Substance addiction: The House Health and Human Services Committee also acted unanimously and swiftly to pass House Bill 29, sponsored by Rep. Miguel P. Garcia, D-Albuquerque, which would allocate $1.3 million from the Attorney General’s Tobacco Settlement Permanent Fund to build an integrated substance use disorder program in San Miguel County.

The program would have the capacity to serve 14 men and 14 women at a time.

A December 2019 Legislative Finance Committee report cited San Miguel as one of several counties with “consistently” high levels of substance addiction problems.
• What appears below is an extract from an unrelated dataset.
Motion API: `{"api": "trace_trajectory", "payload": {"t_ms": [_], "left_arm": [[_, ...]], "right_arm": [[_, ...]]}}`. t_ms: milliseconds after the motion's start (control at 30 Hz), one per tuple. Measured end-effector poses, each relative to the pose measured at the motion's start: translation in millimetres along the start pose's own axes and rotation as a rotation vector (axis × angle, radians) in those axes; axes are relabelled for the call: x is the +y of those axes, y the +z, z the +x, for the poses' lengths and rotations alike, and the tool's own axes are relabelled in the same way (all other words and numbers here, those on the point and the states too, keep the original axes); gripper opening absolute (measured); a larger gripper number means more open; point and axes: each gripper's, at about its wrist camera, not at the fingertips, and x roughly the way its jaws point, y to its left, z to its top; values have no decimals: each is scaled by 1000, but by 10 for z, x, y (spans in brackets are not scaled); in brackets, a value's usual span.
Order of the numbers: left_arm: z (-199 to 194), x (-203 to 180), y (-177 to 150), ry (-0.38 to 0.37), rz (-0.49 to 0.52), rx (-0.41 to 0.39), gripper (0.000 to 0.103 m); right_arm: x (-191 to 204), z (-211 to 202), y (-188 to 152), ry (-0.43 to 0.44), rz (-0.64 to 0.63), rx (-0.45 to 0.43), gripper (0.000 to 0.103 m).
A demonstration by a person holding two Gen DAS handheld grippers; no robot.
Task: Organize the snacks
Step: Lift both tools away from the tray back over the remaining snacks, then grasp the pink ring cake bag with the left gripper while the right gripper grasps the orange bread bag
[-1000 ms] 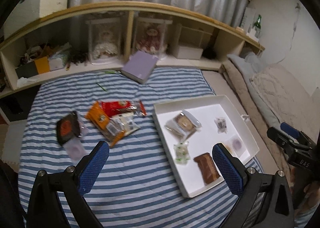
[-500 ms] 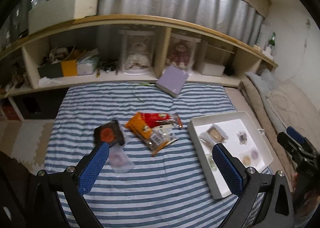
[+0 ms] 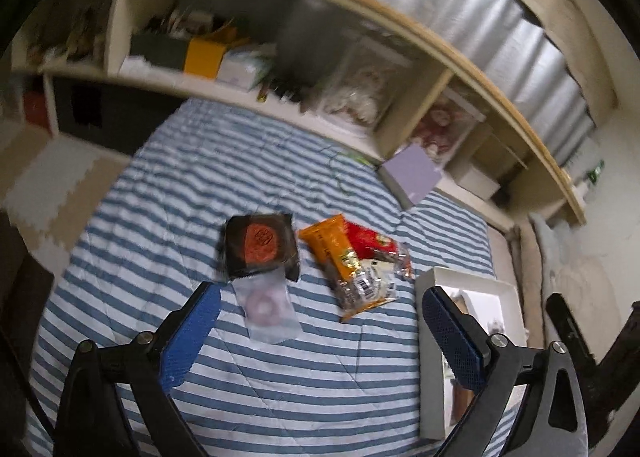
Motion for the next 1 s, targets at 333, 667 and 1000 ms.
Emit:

State of the Judiciary: New Mexico Supreme Court Chief Justice C. Shannon Bacon will deliver a State of the Judiciary address Tuesday during a joint session of the Legislature.
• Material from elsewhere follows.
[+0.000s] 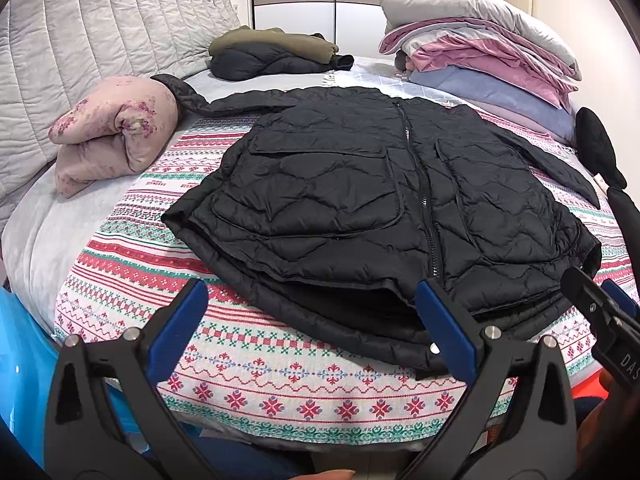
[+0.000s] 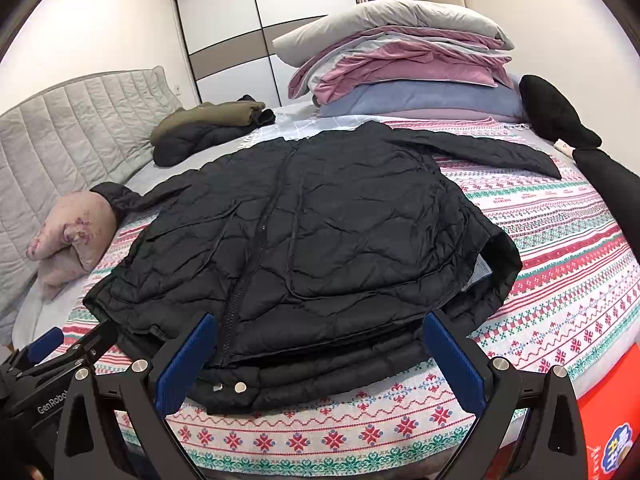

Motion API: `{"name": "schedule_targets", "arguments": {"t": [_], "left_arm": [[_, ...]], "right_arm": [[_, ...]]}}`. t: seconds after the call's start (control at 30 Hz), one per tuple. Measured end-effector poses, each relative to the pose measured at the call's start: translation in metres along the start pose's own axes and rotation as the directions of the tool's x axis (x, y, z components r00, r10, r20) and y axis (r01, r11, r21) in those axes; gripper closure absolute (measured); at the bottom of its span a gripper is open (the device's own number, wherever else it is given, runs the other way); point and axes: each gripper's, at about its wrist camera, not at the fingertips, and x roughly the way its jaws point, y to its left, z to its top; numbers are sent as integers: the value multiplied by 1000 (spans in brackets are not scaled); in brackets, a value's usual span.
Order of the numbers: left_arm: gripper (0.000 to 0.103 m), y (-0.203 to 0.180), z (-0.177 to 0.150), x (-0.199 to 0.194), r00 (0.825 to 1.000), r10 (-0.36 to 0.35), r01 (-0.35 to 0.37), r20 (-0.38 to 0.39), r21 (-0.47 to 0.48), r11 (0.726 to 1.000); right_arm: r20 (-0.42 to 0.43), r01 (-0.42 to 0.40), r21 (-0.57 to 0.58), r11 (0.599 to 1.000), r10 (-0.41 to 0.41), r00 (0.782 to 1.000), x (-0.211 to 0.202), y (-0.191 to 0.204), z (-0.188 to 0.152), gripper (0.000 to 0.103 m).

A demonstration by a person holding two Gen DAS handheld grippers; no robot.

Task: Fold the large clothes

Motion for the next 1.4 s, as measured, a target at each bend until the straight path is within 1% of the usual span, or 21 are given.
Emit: {"name": "schedule_targets", "arguments": {"t": [0.2, 0.3, 0.37, 0.43, 0.5, 0.57, 0.6, 0.67, 0.73, 0.8, 0.83, 0.87, 0.9, 0.93, 0.97, 1.0, 1.07, 1.13, 1.2, 1.3, 1.4], "left_arm": [[0, 21, 5, 9, 1000, 18, -18, -15, -28, 999], [0, 51, 12, 25, 996, -34, 24, -80, -126, 992], [0, 78, 15, 39, 986, -105, 72, -126, -240, 968], [0, 103, 13, 48, 979, -159, 100, -128, -375, 922], [0, 123, 14, 58, 970, -211, 132, -119, -468, 874], [0, 132, 18, 74, 956, -234, 117, -178, -499, 859], [0, 137, 20, 84, 947, -243, 104, -210, -514, 851], [0, 144, 22, 97, 945, -237, 85, -227, -530, 844], [1, 145, 24, 114, 934, -249, 70, -258, -549, 833], [9, 146, 25, 131, 921, -270, 65, -280, -573, 817], [13, 146, 25, 140, 915, -277, 57, -293, -587, 807], [18, 145, 26, 145, 913, -277, 50, -298, -593, 803], [26, 142, 29, 151, 918, -257, 32, -303, -588, 808], [35, 139, 31, 151, 923, -239, 26, -300, -574, 818], [59, 134, 34, 152, 926, -230, 28, -299, -555, 832], [77, 125, 38, 157, 919, -246, 48, -307, -533, 844], [86, 116, 44, 163, 912, -267, 66, -311, -532, 844], [88, 99, 50, 168, 909, -277, 87, -310, -508, 857], [88, 77, 55, 170, 914, -258, 99, -313, -444, 890], [88, 52, 59, 165, 915, -265, 143, -306, -367, 919], [88, 40, 55, 164, 900, -297, 187, -320, -333, 924]], "right_arm": [[-16, 13, 44, 999, -12, 1000, 3, -16, 6, 0], [-24, 32, 101, 994, -30, 999, 5, -36, 10, 0], [-32, 35, 156, 987, -31, 999, 7, -53, 14, 0], [-47, 54, 221, 974, -45, 998, 11, -77, 18, 0], [-89, 56, 330, 942, -28, 996, 19, -104, 18, 0], [-164, 58, 424, 904, 13, 986, 38, -130, 21, 0], [-170, 58, 438, 897, 20, 985, 44, -140, 23, 0], [-228, 91, 483, 871, 25, 973, 61, -160, 25, 0], [-271, 130, 498, 857, 12, 962, 77, -173, 25, 1], [-303, 127, 500, 857, 35, 952, 95, -181, 26, 5], [-314, 125, 496, 859, 44, 948, 103, -183, 26, 11], [-323, 125, 486, 865, 45, 945, 111, -185, 26, 23], [-322, 115, 480, 870, 52, 945, 117, -188, 26, 32], [-313, 92, 480, 873, 72, 947, 121, -189, 27, 61], [-315, 69, 491, 868, 103, 944, 125, -184, 29, 91], [-293, 30, 527, 850, 148, 945, 127, -188, 30, 92], [-252, 52, 538, 841, 102, 962, 122, -195, 36, 96], [-206, 135, 479, 867, -38, 978, 105, -200, 44, 96], [-175, 179, 471, 863, -108, 979, 91, -207, 44, 97], [-179, 240, 507, 828, -171, 969, 72, -225, 34, 97], [-183, 285, 553, 783, -219, 958, 57, -247, 19, 97]]}}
Bacon will outline the judiciary’s legislative priorities for the 60-day session and highlight accomplishments by the state court system.
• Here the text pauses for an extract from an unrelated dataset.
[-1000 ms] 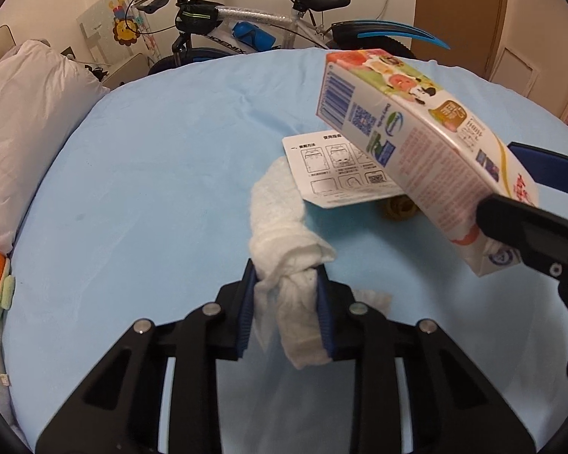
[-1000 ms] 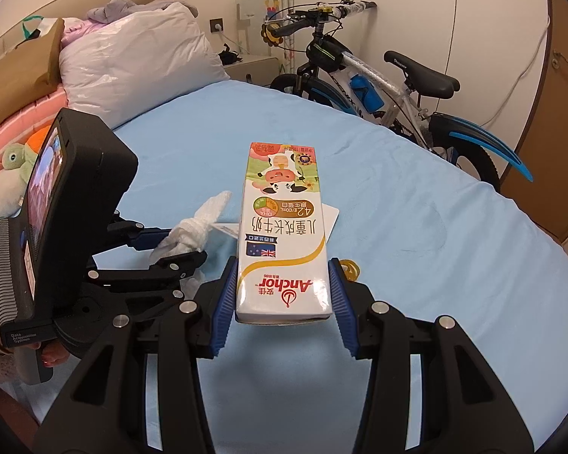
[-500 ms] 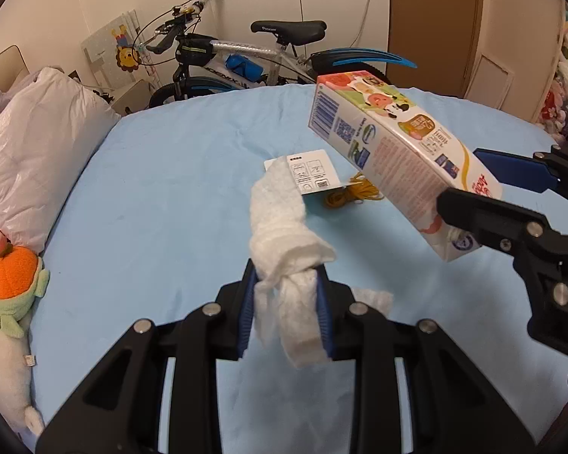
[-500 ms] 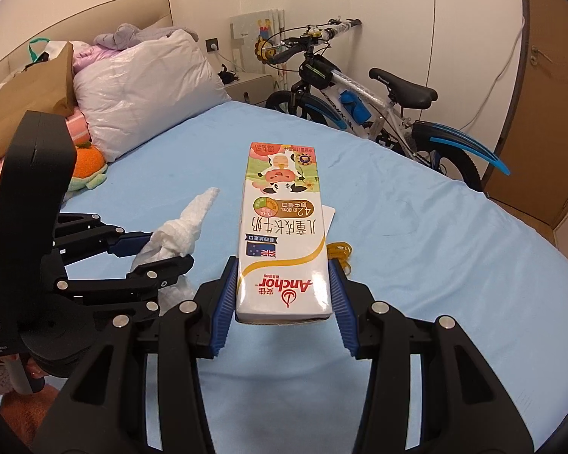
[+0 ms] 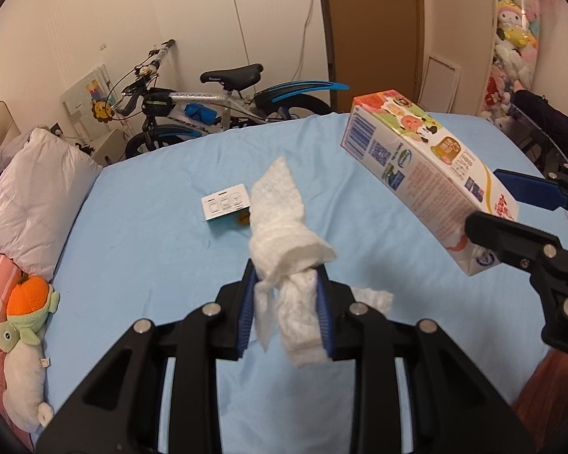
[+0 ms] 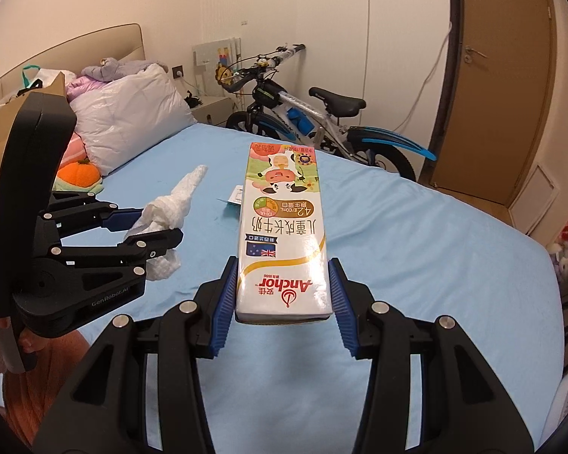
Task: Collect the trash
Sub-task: 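Carry the carton and tissue over to the grey bin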
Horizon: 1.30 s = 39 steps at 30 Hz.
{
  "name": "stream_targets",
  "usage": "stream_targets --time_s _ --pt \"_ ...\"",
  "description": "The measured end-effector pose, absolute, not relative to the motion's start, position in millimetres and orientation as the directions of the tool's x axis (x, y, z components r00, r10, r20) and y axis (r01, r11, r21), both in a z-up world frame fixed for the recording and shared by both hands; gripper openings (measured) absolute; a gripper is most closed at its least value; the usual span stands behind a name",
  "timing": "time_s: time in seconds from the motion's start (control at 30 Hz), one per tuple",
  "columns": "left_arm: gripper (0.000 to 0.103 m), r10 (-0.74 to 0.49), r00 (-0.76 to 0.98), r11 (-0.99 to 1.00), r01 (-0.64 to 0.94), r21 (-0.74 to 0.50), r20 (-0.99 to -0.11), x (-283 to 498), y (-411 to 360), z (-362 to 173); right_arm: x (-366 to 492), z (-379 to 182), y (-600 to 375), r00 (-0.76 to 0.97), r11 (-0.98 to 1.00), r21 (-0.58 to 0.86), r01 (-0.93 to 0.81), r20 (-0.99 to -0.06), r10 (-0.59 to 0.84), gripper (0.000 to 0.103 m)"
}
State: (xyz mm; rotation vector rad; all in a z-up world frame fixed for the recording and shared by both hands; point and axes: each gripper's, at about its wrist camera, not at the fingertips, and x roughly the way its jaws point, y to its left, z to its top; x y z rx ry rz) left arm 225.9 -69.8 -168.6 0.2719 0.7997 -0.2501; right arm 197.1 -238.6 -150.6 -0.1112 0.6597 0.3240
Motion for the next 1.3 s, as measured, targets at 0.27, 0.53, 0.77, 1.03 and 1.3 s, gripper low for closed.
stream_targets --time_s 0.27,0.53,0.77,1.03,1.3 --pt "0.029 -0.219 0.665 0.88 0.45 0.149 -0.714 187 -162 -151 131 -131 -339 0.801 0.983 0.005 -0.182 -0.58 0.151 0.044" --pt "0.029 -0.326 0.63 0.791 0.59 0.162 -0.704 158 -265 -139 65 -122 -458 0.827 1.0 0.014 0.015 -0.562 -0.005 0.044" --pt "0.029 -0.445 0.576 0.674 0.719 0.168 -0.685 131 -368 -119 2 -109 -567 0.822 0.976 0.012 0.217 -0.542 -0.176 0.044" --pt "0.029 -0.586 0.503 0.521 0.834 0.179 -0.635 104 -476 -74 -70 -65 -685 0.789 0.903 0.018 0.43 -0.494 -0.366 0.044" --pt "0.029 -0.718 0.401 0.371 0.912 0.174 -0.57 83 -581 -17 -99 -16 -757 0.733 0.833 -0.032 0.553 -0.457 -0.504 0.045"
The speech, scheduled to begin at noon, will be live streamed at nmlegis.gov/webcast.

School for the Deaf: The full Senate unanimously confirmed the reappointment of Lynann Barbero and John Robertson to the New Mexico School for the Deaf Board of Regents.

The Senate also confirmed the appointment of Kristin Tara Mora to the board.

Senate President Pro Tem Mimi Stewart, D-Albuquerque, said a confirmation hearing in the Senate Rules Committee earlier in the day revealed a number of senators have family members who are deaf.

“We learned so much about the school this morning,” she said. “It was a wonderful way to start Monday.”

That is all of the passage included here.